# finished my new sluice box!



## mls26cwru (Oct 14, 2016)

Just finished building the new sluice box... kinda snazzy looking 

I finally decided I was sick of rebuilding the one with the wooden base every few months and finally sprung the money to make one out of 3/8" aluminum plate and increase the width a bit. This design has worked amazingly well for me and I cant wait to ue the new (and bigger) one!


----------



## Barren Realms 007 (Oct 14, 2016)

Nice looking.

But why put a screen in the bottom then seal it up? 

Why not just put a rubber mat with riffles in the bottom of it that you can take out and clean?


----------



## mls26cwru (Oct 14, 2016)

Barren Realms 007 said:


> Nice looking.
> 
> But why put a screen in the bottom then seal it up?
> 
> Why not just put a rubber mat with riffles in the bottom of it that you can take out and clean?



I never really found a rubber mat that I was satisfied with, so when i built my first one, I used bug netting...then rubberized spray paint to give the gold a surface to 'stick' to. It was cheap and worked really well, so i stuck with it. Basically at the end of my run, I just put the sluice on its end and spray water to flush all the concentrates into a container.

this works great for recovering the bonding wires from BGA chips, but i think would have problems if I was trying to recover larger gold particles from a creek or the like. I am actually experimenting with a bigger set of riffles that I can set into the box... I ordered some flattened expanded aluminum sheet and am going to be doing some runs to see if it helps or not.


----------



## patnor1011 (Oct 14, 2016)

I bought from this person:
http://www.ebay.com/sch/prospectorsupplyllc/m.html?_nkw=&_armrs=1&_ipg=&_from=
I am quite happy with mat and it work fine on IC material. You can still use mat in your sluice just cut out appropriate piece and put it on top of your surface.


----------



## jason_recliner (Oct 14, 2016)

> I used bug netting...then rubberized spray paint to give the gold a surface to 'stick' to.


:idea: That has to be idea of the week. Genius simplicity for a dedicated bonding wire jig. 

The only concern I would have had is that 'catch' might be easier than 'release' with so many separate compartments, compared to long riffles. Though you said it works a treat.

Thank you for sharing.


----------



## mls26cwru (Oct 14, 2016)

patnor1011 said:


> I bought from this person:
> http://www.ebay.com/sch/prospectorsupplyllc/m.html?_nkw=&_armrs=1&_ipg=&_from=
> I am quite happy with mat and it work fine on IC material. You can still use mat in your sluice just cut out appropriate piece and put it on top of your surface.

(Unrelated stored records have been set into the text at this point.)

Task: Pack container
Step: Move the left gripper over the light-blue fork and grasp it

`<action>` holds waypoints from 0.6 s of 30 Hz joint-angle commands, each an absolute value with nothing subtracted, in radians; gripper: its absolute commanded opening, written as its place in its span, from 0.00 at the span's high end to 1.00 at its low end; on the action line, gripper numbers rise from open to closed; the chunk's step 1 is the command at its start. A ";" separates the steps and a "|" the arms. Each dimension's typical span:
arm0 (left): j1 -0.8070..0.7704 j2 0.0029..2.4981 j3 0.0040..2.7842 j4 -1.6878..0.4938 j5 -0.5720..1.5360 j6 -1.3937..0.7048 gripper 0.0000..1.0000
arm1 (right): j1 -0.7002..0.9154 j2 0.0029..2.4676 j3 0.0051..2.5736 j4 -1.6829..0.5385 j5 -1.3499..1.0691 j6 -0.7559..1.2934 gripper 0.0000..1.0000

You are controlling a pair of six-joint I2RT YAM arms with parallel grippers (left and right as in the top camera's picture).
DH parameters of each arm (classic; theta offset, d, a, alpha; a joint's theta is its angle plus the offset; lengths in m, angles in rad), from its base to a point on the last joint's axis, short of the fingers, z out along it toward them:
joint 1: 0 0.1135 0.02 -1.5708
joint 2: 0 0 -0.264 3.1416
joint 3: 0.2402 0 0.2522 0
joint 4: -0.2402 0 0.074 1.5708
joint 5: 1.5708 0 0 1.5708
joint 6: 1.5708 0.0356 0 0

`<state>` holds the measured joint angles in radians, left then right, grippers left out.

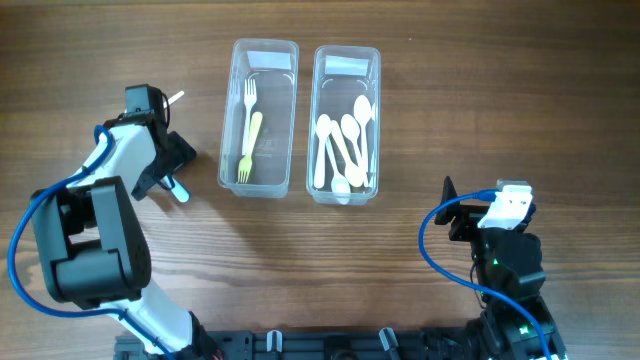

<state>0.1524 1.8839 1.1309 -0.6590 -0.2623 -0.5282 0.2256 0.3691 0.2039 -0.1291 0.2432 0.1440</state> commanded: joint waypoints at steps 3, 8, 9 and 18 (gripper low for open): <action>0.150 1.913 1.139 -0.604 -0.282 -0.512 0.42 | 0.229 0.364 0.201 -0.125 0.238 0.132 0.00; 0.170 1.913 1.139 -0.579 -0.282 -0.512 0.48 | 0.229 0.364 0.201 -0.125 0.238 0.132 0.00; 0.183 1.913 1.139 -0.580 -0.282 -0.512 0.54 | 0.229 0.364 0.201 -0.125 0.238 0.132 0.00; 0.255 1.913 1.139 -0.537 -0.228 -0.512 0.59 | 0.229 0.364 0.201 -0.125 0.238 0.132 0.00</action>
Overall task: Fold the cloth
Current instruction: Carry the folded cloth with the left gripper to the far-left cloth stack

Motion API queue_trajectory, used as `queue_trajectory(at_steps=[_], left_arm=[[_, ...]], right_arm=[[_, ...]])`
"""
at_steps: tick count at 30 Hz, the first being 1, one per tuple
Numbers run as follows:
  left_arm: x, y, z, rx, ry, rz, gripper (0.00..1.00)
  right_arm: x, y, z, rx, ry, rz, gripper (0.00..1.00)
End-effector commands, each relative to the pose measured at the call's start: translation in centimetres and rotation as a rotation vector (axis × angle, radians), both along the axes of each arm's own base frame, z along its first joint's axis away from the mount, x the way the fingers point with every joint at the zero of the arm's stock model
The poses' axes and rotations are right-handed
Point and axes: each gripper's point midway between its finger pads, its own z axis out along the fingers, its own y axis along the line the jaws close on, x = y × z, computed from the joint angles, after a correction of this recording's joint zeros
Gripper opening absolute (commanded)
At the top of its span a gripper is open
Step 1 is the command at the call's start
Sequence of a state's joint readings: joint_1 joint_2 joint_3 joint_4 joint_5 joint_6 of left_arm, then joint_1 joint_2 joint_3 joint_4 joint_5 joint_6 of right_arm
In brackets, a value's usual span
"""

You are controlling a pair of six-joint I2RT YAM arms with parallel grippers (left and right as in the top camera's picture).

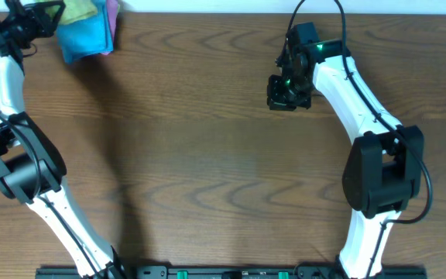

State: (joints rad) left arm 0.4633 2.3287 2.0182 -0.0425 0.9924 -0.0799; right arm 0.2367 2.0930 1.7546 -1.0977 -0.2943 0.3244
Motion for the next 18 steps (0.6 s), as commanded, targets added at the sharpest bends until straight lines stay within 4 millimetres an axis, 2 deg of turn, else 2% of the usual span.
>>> queue_trajectory(at_steps=[1, 9, 12, 18], left_arm=[[0.1, 1.8, 0.4, 0.079, -0.037, 0.031, 0.06], [-0.1, 1.7, -1.2, 0.113, -0.02, 0.005, 0.06], [-0.1, 0.9, -1.9, 0.083, -0.046, -0.058, 0.06], [0.1, -0.4, 0.4, -0.022, -0.153, -0.159, 0.06]], right_arm=[[0.1, 0.2, 1.0, -0.001, -0.024, 0.008, 0.01], [-0.4, 0.9, 1.0, -0.002, -0.005, 0.001, 0.01], [-0.7, 1.5, 0.9, -0.002, -0.004, 0.018, 0.01], [-1.2, 2.4, 0.9, -0.007, 0.001, 0.031, 0.02]])
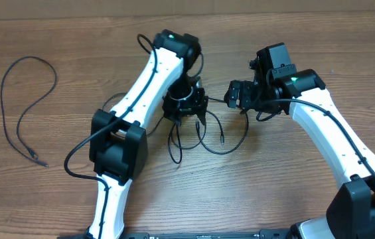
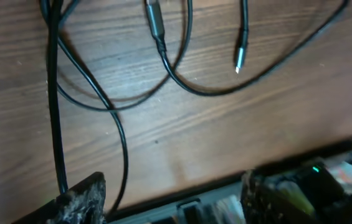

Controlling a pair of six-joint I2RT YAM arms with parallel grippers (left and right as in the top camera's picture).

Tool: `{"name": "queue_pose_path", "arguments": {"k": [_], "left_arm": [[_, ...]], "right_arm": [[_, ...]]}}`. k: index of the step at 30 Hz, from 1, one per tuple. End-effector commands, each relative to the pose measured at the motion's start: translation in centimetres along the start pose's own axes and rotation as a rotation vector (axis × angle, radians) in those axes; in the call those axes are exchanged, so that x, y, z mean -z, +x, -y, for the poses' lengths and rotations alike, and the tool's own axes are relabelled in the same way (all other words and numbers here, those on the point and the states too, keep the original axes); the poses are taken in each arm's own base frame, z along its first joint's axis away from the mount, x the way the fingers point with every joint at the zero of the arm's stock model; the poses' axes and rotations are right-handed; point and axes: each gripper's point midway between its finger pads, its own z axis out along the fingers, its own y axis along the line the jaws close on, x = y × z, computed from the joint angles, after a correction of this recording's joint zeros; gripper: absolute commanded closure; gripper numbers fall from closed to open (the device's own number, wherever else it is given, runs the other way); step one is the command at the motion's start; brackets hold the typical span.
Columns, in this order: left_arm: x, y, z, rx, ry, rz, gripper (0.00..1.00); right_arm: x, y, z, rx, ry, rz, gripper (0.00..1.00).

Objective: Untangle cables
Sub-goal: 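Swing the left gripper right over the center cable pile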

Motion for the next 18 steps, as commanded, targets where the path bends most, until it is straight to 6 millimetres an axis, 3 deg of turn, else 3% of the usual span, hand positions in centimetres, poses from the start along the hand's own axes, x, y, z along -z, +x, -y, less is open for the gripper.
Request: {"name": "queue_pose_path", "arguments": {"k": [1,8,15,18], "left_arm": [[1.1,0.2,-0.7,0.018,-0.100,0.071,0.28],[0.9,1.0,-0.6,0.007,-0.133,0.049,0.27],[0.7,1.3,-0.4,0.005,-0.128,0.037,0.30],[0.6,2.0,-1.8,0.018,-0.197,0.009,0.32]], "right_arm": [[-0.2,0.1,0.2,-0.003,0.003,-0.003,0.00],[-0.2,0.6,-1.0,-0.003,-0.067,-0.033,0.00],[-0.2,0.6,-1.0,-0.004,-0.066,-0.032,0.00],[-0.2,0.6,-1.0,-0.004,-0.066,-0.033,0.00]]}}
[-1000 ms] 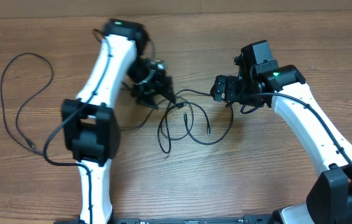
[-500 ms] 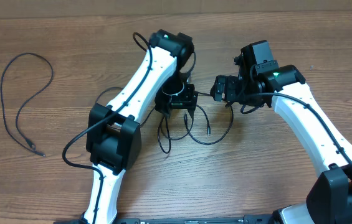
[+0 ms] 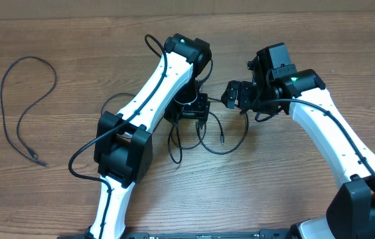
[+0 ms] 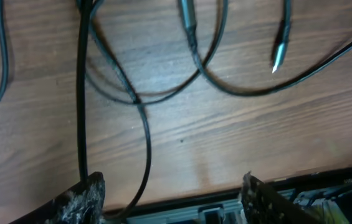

thank you for that link Pat! That is what I was looking for early on, but couldn't find. I will give this stuff a try if my other experiment doesnt work so well.



jason_recliner said:


> The only concern I would have had is that 'catch' might be easier than 'release' with so many separate compartments, compared to long riffles. Though you said it works a treat.
> Thank you for sharing.



the compartments are really tiny, 1/32" at most... they give just enough for the gold wires to clump onto and accumulate. Increase the incline and use a sprayer, and concentrates just roll right off the sluice. I can was the box clean within 60 seconds.


----------



## anachronism (Oct 14, 2016)

Well done on the build. I think it's great when people to put the effort into building their own gear. I bet you feel good looking at your own creation and working out how to make it even better


----------



## 4metals (Oct 14, 2016)

> I never really found a rubber mat that I was satisfied with



When I was in South America they used artificial grass carpeting with a rubberized bottom. They passed crushed ore over it and the gold collected in the mat. Maybe this is common the world over but it was in South America that I saw it used effectively. At the end of the day they removed the carpet from their sluice box and washed it into a pan and panned the values. 

The down side is you really cannot see a gold line like you can on a rubberized mat with grooves, but it seemed to work for their application.


----------



## Shark (Oct 14, 2016)

I got my rubber mat from Lowe's. I finally found it in the tile department as a hallway runner rug. Seems like 3' x 2' was around $3.


----------